Reputation: 19
Using python regex, I am trying to match as many number of p
as the the digit first matched in pattern.
Sample Input
1pp
2p
3ppp
4ppppppppp
Expected Output
1p
None
3ppp
4pppp
Code Tried
I have tried the following code, where i use named group, and give the name 'dig' to the matched digit, now I want to use dig
in repetition {m}
. But the following code does not find any match in pattern
.
pattern = "2pppp"
reTriple = '((?P<dig>\d)p{(?P=dig)})'
regex = re.compile(reTriple,re.IGNORECASE)
matches = re.finditer(regex,pattern)
I think the problem is that repetition {m}
expects an int m
, where as dig
is a string. But I can't find a way to concatenate an int to string while keeping it int! I tried casting as follows:
reTrip = '((?P<dig>\d)p{%d}'%int('(?P=dig)')+')'
But I get the following error:
ValueError: invalid literal for int() with base 10: '(?P=dig)'
I feel stuck. Can someone please guide.
And its weird that if i instead break reTriple as follows: save the matched digit in a variable first and then concatenate this variable in reTriple, it works, and the expected output is achieved. But this is a work around, and I am looking for a better method.
reTriple = '(?P<dig>\d)'
dig = re.search(reTriple , pattern).group('dig')

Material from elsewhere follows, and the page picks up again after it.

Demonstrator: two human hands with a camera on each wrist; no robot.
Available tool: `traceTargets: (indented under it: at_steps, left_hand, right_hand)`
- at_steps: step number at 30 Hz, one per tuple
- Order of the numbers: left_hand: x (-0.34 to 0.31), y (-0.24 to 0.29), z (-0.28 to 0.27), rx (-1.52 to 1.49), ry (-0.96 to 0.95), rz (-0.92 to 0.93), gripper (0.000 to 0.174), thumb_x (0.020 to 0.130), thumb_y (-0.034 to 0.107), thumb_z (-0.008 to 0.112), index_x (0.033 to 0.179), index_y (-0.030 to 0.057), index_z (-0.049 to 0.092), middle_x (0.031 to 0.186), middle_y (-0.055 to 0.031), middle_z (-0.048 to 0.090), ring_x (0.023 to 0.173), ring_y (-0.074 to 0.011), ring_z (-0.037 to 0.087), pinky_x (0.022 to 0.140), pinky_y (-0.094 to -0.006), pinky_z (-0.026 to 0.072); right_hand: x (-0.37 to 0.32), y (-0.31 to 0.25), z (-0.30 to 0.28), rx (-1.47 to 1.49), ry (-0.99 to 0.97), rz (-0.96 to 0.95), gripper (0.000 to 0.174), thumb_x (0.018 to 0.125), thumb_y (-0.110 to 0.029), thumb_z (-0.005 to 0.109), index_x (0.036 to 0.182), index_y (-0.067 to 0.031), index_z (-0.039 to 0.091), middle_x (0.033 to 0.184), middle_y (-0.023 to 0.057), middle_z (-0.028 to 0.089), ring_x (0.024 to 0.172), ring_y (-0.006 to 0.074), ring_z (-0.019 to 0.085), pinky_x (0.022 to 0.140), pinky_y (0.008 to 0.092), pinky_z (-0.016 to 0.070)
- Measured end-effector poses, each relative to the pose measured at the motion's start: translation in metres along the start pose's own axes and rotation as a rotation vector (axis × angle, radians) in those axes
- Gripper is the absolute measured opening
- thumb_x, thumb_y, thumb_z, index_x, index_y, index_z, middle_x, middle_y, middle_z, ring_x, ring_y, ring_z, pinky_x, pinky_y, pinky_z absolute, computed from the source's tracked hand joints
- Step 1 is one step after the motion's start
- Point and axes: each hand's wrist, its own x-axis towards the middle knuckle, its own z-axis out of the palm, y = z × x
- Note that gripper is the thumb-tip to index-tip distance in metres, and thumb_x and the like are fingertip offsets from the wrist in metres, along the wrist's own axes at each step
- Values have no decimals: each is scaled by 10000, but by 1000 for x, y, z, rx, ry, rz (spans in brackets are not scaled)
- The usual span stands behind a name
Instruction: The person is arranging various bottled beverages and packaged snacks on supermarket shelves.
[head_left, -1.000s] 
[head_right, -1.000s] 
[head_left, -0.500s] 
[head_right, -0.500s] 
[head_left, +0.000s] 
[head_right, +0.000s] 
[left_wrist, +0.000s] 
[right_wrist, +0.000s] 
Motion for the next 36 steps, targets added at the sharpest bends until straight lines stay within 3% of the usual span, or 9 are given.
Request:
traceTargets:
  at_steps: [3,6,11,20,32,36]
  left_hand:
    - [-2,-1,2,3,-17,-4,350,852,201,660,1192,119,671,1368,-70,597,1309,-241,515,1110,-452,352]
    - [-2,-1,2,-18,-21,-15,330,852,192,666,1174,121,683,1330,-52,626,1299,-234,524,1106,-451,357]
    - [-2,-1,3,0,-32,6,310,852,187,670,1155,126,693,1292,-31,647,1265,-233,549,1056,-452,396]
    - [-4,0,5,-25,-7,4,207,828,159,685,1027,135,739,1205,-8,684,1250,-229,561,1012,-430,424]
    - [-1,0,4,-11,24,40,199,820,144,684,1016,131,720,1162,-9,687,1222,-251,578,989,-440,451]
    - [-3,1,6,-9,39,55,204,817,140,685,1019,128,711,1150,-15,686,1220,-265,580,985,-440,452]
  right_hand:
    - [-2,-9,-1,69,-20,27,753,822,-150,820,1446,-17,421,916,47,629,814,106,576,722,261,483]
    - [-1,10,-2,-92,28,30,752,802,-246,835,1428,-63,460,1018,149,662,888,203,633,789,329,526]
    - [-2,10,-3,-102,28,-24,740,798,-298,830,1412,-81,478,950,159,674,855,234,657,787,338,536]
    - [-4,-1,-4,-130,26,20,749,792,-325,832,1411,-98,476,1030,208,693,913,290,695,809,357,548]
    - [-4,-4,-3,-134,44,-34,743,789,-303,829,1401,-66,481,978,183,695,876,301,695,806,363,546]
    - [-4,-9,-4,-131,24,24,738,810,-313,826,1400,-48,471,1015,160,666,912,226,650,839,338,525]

reTriple = reTriple + '(p{1,' + dig + '})'
Upvotes: 1
Views: 468
Reputation: 147146
Here's a single step regex solution which uses a lambda function to check if there are sufficient p
's to match the digits at the beginning of the string; if there are it returns the appropriate string (e.g. 1p
or 3ppp
), otherwise it returns an empty string:
import re
strs = ['1pp',
'2p',
'3ppp',
'4ppppppppp'
]
for s in strs:
print(re.sub(r'^(\d+)(p+).*', lambda m: m.group(1) + m.group(2)[:int(m.group(1))] if len(m.group(2)) >= int(m.group(1)) else '', s))
Output:
1p
3ppp
4pppp
Upvotes: 0
Reputation: 615
Hi you can do another approach something like this without regex
:
from typing import Union
def test(txt: str, var: str ='p') -> Union[str, None]:
var_count = txt.count(var)
number = int(txt[0:len(txt) - var_count:])
if number <= var_count:
return f'{number}{number * var}'
return None
lets test it output:
t = ['1pp', '2p', '3ppp', '4ppppppppp', '10pppppppppp']
for i in t:
print(test(i))
1p
None
3ppp
4pppp
10pppppppppp
Upvotes: 0
Reputation: 26039
You can also do pure string operations without depending on any module for the mentioned strings in the question (digits < 10):
def val_txt(txt):
dig = int(txt[0])
rest_val = 'p' * dig
return f'{dig}{rest_val}' if txt[1:1+dig] == rest_val else None
print(val_txt('1ppp'))
# 1p
Upvotes: 1
Reputation: 75840
It seems that what you are trying basically comes down to: (\d+)p{\1}
where you would use capture group 1 as input for how often you need to match "p". However capture group one seems to be returned as text (not numeric) causing you to find no results. Have a look here for example.
Maybe it helps to split this into two operations. For example:
import re
def val_txt(txt):
i = int(re.search(r'\d+', txt).group(0))
fnd = re.compile(fr'(?i)\d+p{{{i}}}')
if fnd.search(txt):
return fnd.search(txt).group(0)
print(val_txt('2p'))
Upvotes: 1